╭──
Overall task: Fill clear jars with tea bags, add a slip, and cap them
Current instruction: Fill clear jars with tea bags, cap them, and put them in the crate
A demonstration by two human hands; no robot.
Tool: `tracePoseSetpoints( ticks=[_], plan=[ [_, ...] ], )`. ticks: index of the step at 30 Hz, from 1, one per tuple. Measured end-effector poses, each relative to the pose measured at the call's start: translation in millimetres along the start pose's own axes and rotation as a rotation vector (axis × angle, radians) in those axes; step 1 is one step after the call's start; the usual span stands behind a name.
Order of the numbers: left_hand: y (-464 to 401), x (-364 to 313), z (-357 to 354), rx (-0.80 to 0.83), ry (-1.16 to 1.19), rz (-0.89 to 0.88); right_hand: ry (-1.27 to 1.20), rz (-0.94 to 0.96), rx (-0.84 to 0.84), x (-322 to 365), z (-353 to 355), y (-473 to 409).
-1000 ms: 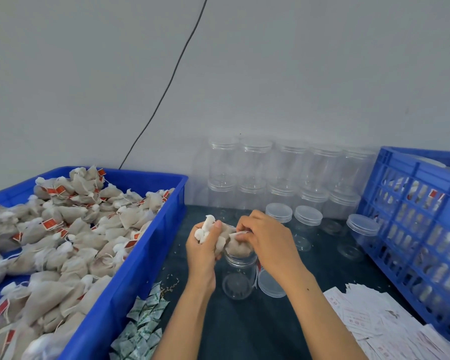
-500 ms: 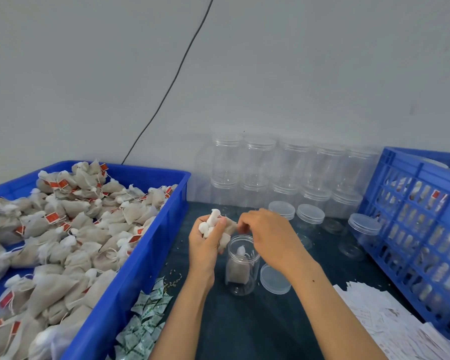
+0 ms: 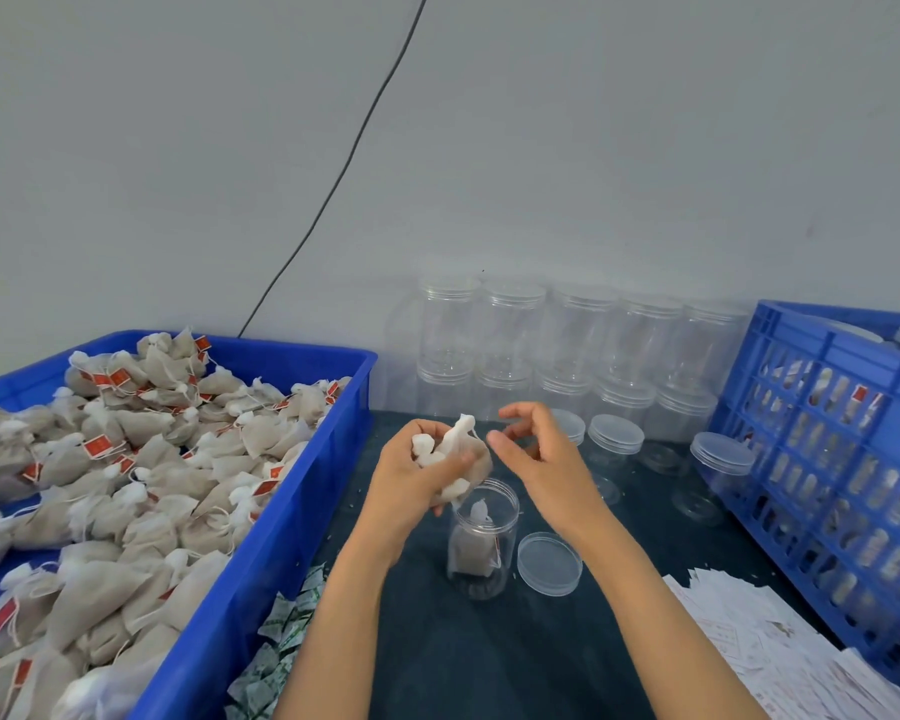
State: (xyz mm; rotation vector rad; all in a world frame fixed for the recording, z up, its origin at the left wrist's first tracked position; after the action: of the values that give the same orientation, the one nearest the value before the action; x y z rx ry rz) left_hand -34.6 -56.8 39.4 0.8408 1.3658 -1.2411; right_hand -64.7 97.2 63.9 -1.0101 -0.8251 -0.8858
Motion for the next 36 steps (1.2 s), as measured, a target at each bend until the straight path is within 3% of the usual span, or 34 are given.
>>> tracePoseSetpoints(
  ticks=[3, 7, 11, 14, 21, 26, 31, 36],
  plan=[
    [3.2, -3.5, 0.0, 0.12, -0.038, -0.014, 0.088, 0.04, 0.079, 1.8, -3.2, -4.1],
    [5.5, -5.4, -1.2, 0.197, -0.055, 0.012, 0.226, 0.05, -0.04, 1.0, -0.6, -6.7],
    [2.2, -7.6, -3.5, -0.005, -0.189, 0.019, 0.353, 0.104, -0.062, -0.2, 4.2, -5.1],
    [-0.2, -9.4, -7.1, -0.135, -0.314, -0.019, 0.416, 0.144, 0.011, 0.6, -0.9, -1.1],
    [2.5, -9.5, -2.7, 0.008, -0.675, -0.016, 0.592, 0.205, 0.177, 6.9, -3.9, -1.1],
    [5.7, -13.5, 4.3, 0.164, -0.543, 0.019, 0.771, 0.173, 0.353, 9.4, -3.4, -2.5],
    [6.9, -14.5, 7.2, 0.144, -0.4, 0.094, 0.961, 0.102, 0.558, 5.7, -11.5, -3.0],
    [5.0, -18.5, 8.4, 0.059, -0.256, 0.15, 0.907, 0.178, 0.5, 11.1, -8.2, -3.9]
  ],
)
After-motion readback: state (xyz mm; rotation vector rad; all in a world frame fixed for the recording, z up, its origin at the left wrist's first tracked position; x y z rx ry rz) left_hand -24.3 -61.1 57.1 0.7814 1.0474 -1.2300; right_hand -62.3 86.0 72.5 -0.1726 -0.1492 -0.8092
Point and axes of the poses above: each hand's wrist, its own y-axis away from the middle knuckle, its own z-axis out of the back of the hand, x = y × z, the point moved 1 cm from there along -y, towards the middle knuckle, and after that the axes turned 8 degrees about -y, right-handed, at the moved point
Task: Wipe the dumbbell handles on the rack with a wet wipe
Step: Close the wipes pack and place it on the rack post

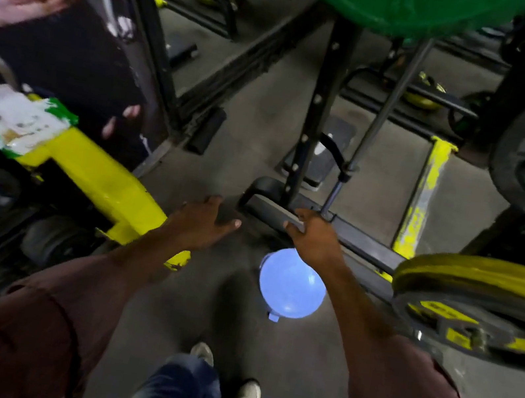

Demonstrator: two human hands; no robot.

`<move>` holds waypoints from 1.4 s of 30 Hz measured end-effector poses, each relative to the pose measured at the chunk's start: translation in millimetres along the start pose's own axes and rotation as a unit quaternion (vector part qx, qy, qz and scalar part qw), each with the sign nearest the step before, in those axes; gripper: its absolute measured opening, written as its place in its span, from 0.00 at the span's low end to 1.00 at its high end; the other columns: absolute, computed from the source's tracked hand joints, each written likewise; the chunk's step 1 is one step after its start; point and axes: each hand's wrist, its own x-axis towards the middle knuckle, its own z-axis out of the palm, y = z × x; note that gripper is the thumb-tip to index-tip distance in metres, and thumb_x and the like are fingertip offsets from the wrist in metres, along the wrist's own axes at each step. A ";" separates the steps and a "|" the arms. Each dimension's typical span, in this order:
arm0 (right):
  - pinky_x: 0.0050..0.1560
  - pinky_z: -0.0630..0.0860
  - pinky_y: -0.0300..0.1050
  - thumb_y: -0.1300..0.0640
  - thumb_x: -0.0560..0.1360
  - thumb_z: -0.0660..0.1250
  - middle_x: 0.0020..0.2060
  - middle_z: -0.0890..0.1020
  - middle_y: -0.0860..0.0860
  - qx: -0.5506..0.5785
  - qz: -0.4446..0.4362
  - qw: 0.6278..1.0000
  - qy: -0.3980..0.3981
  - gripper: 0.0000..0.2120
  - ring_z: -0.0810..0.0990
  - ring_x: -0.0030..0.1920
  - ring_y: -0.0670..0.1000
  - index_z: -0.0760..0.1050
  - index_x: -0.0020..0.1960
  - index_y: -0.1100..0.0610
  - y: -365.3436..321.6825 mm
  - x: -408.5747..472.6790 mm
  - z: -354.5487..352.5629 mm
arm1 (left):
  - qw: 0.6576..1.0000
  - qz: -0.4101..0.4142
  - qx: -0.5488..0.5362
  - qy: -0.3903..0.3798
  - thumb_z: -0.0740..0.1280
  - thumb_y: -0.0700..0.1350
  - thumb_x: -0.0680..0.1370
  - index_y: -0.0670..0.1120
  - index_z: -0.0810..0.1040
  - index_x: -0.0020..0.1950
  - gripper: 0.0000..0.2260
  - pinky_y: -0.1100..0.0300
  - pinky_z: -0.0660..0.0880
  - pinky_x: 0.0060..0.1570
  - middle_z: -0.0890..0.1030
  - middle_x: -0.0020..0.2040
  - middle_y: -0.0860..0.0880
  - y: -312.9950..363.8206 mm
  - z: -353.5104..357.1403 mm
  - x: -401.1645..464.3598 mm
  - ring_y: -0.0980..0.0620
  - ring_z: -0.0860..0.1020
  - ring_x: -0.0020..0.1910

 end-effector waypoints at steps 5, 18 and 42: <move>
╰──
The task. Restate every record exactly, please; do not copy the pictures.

Output of the task.
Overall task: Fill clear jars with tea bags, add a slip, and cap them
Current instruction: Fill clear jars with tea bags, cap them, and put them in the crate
A demonstration by two human hands; no robot.
Tool: `tracePoseSetpoints( ticks=[_], plan=[ [_, ...] ], )`. ticks: index of the step at 30 Hz, from 1, one per tuple. Measured end-effector poses, each relative to the pose measured at the call's start: translation in millimetres along the start pose's own axes and rotation as a rotation vector (axis × angle, radians) in those axes; step 1 is one step after the call's start; the usual span stands behind a name.
Order of the numbers: left_hand: y (-464 to 401), x (-364 to 313), z (-357 to 354), rx (-0.80 to 0.83), ry (-1.16 to 1.19), rz (-0.89 to 0.88); right_hand: ry (-1.27 to 1.20), rz (-0.94 to 0.96), rx (-0.84 to 0.84), x (-322 to 365), z (-353 to 355), y (-473 to 409).
-1000 ms: 
-500 ms: 
+0 ms: 
State: (xyz mm; rotation vector rad; all in a world frame fixed for the recording, z up, its origin at the left wrist's first tracked position; after the action: of the values that give the same orientation, the one nearest the value before the action; x y z rx ry rz) left_hand -34.6 -56.8 39.4 0.8408 1.3658 -1.2411; right_hand -64.7 97.2 63.9 -1.0101 -0.8251 -0.8858
Motion for the next 36 steps (1.2 s), as measured, a target at each bend until the straight path is within 3% of the usual span, or 34 are given.
>>> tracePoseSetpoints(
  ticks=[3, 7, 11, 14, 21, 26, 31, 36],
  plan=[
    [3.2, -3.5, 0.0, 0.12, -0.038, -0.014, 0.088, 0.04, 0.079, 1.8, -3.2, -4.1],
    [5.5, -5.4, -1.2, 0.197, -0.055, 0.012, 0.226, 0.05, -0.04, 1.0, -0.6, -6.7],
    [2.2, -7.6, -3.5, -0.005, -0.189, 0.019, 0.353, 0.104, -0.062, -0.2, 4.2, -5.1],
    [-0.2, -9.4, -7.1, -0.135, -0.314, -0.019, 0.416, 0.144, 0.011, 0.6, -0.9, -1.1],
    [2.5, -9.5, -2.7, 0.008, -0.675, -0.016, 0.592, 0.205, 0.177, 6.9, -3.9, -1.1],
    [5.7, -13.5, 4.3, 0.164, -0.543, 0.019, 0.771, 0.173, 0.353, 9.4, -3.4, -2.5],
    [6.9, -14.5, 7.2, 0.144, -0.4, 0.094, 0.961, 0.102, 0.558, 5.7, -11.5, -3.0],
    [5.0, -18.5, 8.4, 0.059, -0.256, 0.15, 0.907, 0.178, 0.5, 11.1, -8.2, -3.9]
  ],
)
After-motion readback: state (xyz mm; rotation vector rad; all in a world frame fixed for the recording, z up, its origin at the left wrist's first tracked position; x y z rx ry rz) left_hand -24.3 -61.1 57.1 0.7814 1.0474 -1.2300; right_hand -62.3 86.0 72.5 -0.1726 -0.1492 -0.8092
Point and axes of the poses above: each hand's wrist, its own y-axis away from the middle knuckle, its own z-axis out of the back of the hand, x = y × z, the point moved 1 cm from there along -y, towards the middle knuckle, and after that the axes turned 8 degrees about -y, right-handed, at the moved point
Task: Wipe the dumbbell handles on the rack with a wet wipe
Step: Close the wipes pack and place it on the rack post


Demonstrator: two human hands; no robot.

`<move>` holds waypoints from 1.4 s of 30 Hz measured end-effector poses, each relative to the pose measured at the chunk's start: translation in millimetres along the start pose's own axes and rotation as a unit quaternion (vector part qx, qy, qz and scalar part qw), each with the sign nearest the step before, in those axes; gripper: its absolute measured opening, written as its place in its span, from 0.00 at the span's low end to 1.00 at its high end; the other columns: absolute, computed from the source's tracked hand joints, each written likewise; the chunk's step 1 is one step after its start; point and axes: each hand's wrist, its own x-axis towards the middle knuckle, its own z-axis out of the palm, y = z × x; note that gripper is the thumb-tip to index-tip distance in metres, and thumb_x and the like are fingertip offsets from the wrist in metres, along the wrist's own axes at each step. A ";" separates the steps and a "|" the arms. Each dimension's typical span, in this order:
arm0 (right):
  - pinky_x: 0.0050..0.1560
  - pinky_z: -0.0630..0.0860
  - pinky_y: -0.0300..0.1050
  - thumb_y: -0.1300..0.0640
  - thumb_x: -0.0560..0.1360
  - thumb_z: -0.0660..0.1250
  - middle_x: 0.0020..0.2060
  - middle_z: -0.0890..0.1020
  - middle_y: -0.0860..0.0860
  - qx: -0.5506..0.5785
  - qz: -0.4446..0.4362
  - qw: 0.6278..1.0000
  - qy: -0.3980..0.3981
  - gripper: 0.0000..0.2120
  - ring_z: -0.0810..0.0990
  - ring_x: -0.0030..0.1920
  - ring_y: -0.0670..0.1000
  - index_z: -0.0760..0.1050
  - index_x: -0.0020..0.1960
  - index_y: -0.1100..0.0610
  - y: -365.3436..321.6825 mm
  - x: -408.5747..472.6790 mm
  - z: -354.5487..352.5629 mm
arm1 (left):
  - qw: 0.6576..1.0000
  - qz: -0.4101..0.4142
  - qx: -0.5488..0.5362
  - qy: -0.3903..0.3798
  - thumb_z: -0.0740..0.1280
  - thumb_y: -0.0700..0.1350
  - thumb_x: -0.0680..0.1370
  - index_y: -0.0670..0.1120
  - index_z: -0.0810..0.1040
  - index_x: -0.0020..0.1950
  - gripper: 0.0000..0.2260
  - pinky_y: -0.1100..0.0300
  - pinky_z: -0.0660..0.0880
  - pinky_x: 0.0060..0.1570
  - middle_z: -0.0890..0.1030
  - middle_x: -0.0020..0.2040
  - middle_y: -0.0860..0.0880
  - y: -312.9950..363.8206 mm
  - z: -353.5104..357.1403 mm
  - x: -401.1645..464.3598 mm
  - ring_y: -0.0980..0.0620
  - ring_z: -0.0860..0.1020
  - ring_x: -0.0020..0.1910

 end-effector waypoints at steps 5, 18 and 42: <move>

The requested output has been produced.